* _YOUR ASSIGNMENT_: Look through the material below and say how many of its lines carry the string "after". Only the number should be given.

━━ PROVIDED DATA ━━

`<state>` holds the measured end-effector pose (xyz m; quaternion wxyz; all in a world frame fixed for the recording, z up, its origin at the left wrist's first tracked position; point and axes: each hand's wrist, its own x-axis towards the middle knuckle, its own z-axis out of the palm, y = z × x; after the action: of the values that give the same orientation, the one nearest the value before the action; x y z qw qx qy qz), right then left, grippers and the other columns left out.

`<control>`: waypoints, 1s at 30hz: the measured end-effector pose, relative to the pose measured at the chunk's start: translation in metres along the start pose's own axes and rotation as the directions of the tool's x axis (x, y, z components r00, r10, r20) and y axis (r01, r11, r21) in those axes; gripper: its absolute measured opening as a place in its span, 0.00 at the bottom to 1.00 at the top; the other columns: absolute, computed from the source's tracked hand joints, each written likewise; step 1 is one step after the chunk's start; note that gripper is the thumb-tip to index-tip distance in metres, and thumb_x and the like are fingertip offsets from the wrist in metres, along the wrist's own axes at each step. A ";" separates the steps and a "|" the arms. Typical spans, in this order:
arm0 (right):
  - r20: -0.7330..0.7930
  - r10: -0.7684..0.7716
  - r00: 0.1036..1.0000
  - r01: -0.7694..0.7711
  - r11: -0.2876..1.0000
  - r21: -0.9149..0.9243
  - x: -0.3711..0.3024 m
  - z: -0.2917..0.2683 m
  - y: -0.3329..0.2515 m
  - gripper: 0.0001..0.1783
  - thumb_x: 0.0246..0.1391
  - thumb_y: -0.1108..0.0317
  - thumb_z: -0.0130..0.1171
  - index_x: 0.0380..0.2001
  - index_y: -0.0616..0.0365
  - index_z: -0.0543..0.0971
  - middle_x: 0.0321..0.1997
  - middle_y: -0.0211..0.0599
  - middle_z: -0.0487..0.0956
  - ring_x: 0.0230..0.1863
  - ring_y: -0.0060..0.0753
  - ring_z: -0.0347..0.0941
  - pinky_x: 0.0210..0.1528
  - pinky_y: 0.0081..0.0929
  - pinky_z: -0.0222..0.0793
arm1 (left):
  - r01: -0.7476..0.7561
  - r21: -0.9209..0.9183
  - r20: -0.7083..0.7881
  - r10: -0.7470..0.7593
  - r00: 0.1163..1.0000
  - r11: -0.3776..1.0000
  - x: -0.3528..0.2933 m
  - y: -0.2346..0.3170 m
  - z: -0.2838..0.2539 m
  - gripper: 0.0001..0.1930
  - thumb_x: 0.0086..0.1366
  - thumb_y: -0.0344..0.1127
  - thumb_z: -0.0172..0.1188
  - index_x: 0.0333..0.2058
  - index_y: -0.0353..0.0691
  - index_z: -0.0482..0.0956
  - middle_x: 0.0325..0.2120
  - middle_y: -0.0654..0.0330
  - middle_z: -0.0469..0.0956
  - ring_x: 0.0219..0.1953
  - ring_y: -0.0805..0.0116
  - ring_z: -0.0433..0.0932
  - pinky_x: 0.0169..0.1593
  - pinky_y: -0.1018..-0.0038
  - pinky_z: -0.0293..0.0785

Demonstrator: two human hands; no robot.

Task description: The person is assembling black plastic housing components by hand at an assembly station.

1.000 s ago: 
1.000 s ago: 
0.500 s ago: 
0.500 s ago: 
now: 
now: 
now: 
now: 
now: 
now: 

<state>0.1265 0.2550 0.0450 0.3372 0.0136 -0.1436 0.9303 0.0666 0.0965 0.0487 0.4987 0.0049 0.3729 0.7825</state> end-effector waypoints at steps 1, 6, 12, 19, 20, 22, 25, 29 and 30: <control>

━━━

* _WRITTEN SOLUTION_: 2